I shake the glass again. “If there’s a guy staring at me, he should at least buy me a drink.”
I turn around in my seat and sure enough, there’s a dark-haired guy looking at me intently above the top of his menu. “Someone should tell him not to bother with the menu here.”
I wave at him, and he pulls the menu up higher, covering his whole face.
Eliza kicks me under the table. “We should have gone to Esther’s place for drinks.”
“Since when can we afford to go to Bridges and Bitters?” Our big sister’s bar serves high-end cocktails at a premium. “And don’t tell me she’d let us drink free, because you know she’d make us work it all off scrubbing floors or something. Trust me, this is better.”
I rise out of my seat, muscles groaning after a full day moving soil around at the plant nursery. Of course, they waited to fire me until after I worked a full shift.
I don’t understand why anyone would be staring at me out of anything other than morbid curiosity. I reach up to my dark, messy bun, and sure enough, I have actual plants poking out of my knots. Whatever. Free drinks are free drinks.

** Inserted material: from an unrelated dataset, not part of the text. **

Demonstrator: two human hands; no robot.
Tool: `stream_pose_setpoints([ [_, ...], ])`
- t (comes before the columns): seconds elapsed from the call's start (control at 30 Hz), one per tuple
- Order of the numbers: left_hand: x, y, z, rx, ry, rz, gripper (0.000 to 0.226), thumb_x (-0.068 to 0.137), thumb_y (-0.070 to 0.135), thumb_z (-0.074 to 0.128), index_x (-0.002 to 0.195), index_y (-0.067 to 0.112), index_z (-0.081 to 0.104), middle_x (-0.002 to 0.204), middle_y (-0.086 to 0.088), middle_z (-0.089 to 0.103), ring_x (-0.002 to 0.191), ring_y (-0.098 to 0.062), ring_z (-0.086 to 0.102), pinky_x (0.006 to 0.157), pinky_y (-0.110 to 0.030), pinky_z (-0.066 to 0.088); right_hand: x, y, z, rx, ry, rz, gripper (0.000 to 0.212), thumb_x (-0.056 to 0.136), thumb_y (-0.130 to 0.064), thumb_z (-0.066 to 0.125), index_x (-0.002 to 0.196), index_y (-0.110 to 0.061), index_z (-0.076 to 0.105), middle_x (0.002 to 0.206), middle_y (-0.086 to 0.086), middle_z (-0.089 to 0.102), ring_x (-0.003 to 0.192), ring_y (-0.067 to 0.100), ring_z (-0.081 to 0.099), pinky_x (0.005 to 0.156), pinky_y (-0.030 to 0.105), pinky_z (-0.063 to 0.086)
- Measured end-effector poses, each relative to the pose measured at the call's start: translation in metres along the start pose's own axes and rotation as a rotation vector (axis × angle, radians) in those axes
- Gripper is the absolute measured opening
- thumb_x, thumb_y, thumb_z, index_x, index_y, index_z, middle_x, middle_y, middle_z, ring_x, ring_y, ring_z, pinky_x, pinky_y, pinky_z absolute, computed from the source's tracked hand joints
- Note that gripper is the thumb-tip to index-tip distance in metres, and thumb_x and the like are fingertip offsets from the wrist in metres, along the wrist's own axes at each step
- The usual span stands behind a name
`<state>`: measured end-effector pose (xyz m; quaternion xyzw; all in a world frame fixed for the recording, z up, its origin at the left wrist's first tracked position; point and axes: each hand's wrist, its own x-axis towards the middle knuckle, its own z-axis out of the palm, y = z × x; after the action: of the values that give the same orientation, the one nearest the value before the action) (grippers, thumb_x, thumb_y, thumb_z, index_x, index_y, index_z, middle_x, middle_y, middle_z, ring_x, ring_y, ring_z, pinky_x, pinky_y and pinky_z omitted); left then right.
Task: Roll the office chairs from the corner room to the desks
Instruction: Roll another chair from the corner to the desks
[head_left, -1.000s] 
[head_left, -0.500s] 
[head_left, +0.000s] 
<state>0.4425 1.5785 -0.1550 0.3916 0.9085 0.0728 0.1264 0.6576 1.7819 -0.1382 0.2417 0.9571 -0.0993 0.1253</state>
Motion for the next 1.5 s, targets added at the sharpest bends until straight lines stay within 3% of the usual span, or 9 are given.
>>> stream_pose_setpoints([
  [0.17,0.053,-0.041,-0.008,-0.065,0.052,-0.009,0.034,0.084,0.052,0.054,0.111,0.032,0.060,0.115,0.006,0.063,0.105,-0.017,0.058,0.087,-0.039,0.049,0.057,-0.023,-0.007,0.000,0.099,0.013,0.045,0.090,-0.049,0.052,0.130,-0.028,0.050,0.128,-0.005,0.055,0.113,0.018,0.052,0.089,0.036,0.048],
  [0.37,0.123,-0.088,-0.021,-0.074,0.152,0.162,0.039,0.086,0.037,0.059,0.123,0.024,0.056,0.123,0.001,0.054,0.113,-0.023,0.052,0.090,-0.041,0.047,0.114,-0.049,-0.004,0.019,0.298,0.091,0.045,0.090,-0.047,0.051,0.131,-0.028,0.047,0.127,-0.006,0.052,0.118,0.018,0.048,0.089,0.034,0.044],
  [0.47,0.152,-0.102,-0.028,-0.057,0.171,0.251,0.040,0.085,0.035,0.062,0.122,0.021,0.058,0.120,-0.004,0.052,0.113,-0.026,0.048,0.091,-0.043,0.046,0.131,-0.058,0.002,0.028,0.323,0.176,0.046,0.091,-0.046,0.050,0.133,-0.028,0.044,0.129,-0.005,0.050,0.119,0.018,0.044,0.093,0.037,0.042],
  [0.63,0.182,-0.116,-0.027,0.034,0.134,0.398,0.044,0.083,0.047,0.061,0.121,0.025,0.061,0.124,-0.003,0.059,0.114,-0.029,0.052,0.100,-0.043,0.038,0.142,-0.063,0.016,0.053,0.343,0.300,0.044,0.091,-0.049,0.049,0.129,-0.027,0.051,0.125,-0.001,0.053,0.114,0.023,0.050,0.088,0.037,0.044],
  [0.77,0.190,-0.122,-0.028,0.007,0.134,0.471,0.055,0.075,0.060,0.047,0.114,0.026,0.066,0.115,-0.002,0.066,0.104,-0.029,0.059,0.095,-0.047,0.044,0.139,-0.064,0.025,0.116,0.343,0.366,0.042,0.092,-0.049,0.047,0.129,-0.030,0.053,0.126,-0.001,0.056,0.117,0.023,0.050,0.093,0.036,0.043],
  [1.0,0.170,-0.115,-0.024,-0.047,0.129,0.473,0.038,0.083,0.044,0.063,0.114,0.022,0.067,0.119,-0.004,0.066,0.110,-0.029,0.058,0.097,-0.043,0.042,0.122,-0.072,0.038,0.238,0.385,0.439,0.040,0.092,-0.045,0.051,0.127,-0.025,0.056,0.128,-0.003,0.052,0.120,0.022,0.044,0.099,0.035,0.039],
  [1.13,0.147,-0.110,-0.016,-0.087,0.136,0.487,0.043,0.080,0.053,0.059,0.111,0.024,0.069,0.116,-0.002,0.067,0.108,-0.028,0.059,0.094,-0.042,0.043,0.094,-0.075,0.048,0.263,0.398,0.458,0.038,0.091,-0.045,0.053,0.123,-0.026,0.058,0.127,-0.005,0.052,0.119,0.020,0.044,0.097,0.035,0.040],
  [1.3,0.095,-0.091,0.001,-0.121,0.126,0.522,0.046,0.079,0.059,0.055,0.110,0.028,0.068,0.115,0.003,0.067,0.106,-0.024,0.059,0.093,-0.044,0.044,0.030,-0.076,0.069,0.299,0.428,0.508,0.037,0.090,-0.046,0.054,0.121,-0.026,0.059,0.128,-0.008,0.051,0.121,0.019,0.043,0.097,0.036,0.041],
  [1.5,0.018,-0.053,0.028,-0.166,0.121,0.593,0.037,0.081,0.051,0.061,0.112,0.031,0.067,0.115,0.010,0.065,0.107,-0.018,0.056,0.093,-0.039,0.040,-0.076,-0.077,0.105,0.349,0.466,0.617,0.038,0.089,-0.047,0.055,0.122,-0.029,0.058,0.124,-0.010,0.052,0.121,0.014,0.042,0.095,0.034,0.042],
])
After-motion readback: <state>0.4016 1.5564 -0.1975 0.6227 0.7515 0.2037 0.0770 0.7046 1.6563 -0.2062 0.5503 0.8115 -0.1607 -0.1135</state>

I walk over to the guy. “Hey,” I say, dropping into the chair opposite him. “You gonna just look at me in wonder or were you going to buy me a beer?”
He lowers the menu and blinks. “You like beer?”
I shrug. “Sure. Doesn’t everyone like beer?”
He shakes his head rapidly. “No. Not at all. Most women seem to prefer wine. Or clear liquor.” He looks at me intently.
It’s mildly uncomfortable, like he is trying to read my mind.
“Hm. Maybe. But I like beer. I’m a beer gal.” I offer him my dirty, callused hand. “I’m Eila Storm.”
He stares at my hand for a beat and then puts his own callused hand into it, shaking exactly three times before retracting his arm. “Ben.”
He doesn’t really invite conversation, so I lean back in my chair, studying him. He’s wearing a polo shirt and nice jeans with Timbs, but they’re not dirty. So, he’s obviously done manual labor in the past, just not in these clothes, today.
“You live here in Garfield?”
My neighborhood has all kinds of people living here these days, but this guy doesn’t strike me as the type to come from out of town and buy a flipped house sight unseen. I thought I detected a hint of a Pittsburgh accent.
He clears his throat. “Greenfield.”
I smile at his reference to the blue-collar neighborhood, home to my favorite hockey bar.
If possible, my smile seems to have made him stare even harder. “Well, Ben from Greenfield. Here in Garfield, it’s customary to buy a girl a beer after you stare at her.”